Under the now repealed §350 of the Immigration and Nationality Act ("INA"), loss of nationality occurred if a dual national, on or after December 24, 1952, voluntarily sought or claimed a benefit of the foreign nationality, and thereafter, subsequent to his or her 22nd birthday, maintained a continuous residence for 3 years in the foreign state of which he or she was a national without having exercised the election provided for by the section.
The Board of Immigration Appeals had previously held that the benefit contemplated by §350 should be substantial and indicative of an intention to express some preference for another country in a measure inconsistant with U.S. citizenship. Also, where a dual national did not know that he had a claim to United States citizenship at the time he claimed the benefits of his foreign nationality (use of a foreign passport), expatriation based upon such claim to benefits was avoided.
The U.S. Supreme Court decision in Afroyim v. Rusk 387 U.S. 253 (1967) substantially limited the expatriating effect of §350. The Afroyim decision precluded loss of citizenship unless the citizen had performed an expatriating act with the intention of "voluntarily relinquishing" citizenship. As a result, even though the foreign nationality benefit was voluntarily sought or claimed, was substantial, and the other conditions for citizenship loss described in §350 were met, the trier of fact still had to conclude the the expatriating act was committed with the intention to relinquish citizenship. The principle stated in Afroyim v. Rusk was unanimously reasserted the subsequent U.S. Supreme Court decision of Vance v. Terrazas, 444 U.S. 252, 260, 100 S. Ct. 5401162 L. Ed. 2d 461 (1980).
§350 was prospectively repealed by the Act of Oct. 10, 1978, Pub. L. No. 95-432, 92 Stat. 1046. It was therefore applicable only to acts occurring between December 24, 1952 and October 10, 1978.
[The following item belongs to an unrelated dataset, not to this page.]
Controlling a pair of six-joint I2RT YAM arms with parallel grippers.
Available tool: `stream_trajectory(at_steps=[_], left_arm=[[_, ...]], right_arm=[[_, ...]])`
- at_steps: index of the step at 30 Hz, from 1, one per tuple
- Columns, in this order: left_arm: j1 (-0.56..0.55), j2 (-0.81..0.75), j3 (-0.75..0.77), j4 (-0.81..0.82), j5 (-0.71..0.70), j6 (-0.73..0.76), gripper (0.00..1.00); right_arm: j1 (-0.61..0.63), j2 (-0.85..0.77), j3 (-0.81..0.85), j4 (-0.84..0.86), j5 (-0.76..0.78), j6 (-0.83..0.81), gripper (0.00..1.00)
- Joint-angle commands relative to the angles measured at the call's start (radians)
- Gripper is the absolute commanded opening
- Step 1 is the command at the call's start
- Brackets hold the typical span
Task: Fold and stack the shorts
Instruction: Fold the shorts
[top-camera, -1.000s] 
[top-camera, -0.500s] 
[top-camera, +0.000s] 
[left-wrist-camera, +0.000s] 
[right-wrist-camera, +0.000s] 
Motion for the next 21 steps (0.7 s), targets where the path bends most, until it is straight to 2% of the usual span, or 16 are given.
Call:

Even if the conditions for citizenship loss contained in §350 had occurred during the above period, assuming that you did not intend to relinquish it at the time, you probably still have U.S. citizenship. Please refer to my article on Loss of Citizenship and Dual Nationality for additional information.
I am currently in L-1B status in the United States. I would like to apply for permanent residence as a multinational executive or manager. Am I precluded from doing so because I came in under L-1B instead of L-1A?
You seek permanent residence under the first employment-based preference ("EB-1") as a multinational executive or manager. People often assume that the L-1A category and the EB-1 category for multinational managers and executives are related because their eligibility requirements are similar. They are completely separate from each other. There is no requirement that you enter as an L-1A prior to seeking permanent residence in this manner. However, you must independently satisfy the eligibilty requirements for the EB-1 category as a multinational manager or executive.
As there is no "specialized knowledge" equivalent in the EB-1 category, your position in the U.S. must upgrade from a specialized knowledge position to a managerial or executive position before your employer files a petition for permanent residence. There is no requirement that you work in a managerial or executive position in the United States for a minimum period of time before seeking permanent residence.
The EB-1 category requires you to have been employed in a branch, parent, subsidiary or affiliate of your present employer in a managerial or executive capacity for at least one year within the three years prior to your initial entry as a non-immigrant worker (where you are in the U.S. working for the same employer). For this reason, it is advisable to characterize prior employment abroad as managerial or executive (whenever possible) even in L-1B cases. If in your initial L-1B petition characterized your employment abroad as being specialized knowledge but not managerial or executive, you may have trouble qualifying for permanent residence as a multinational executive or manager at a later date.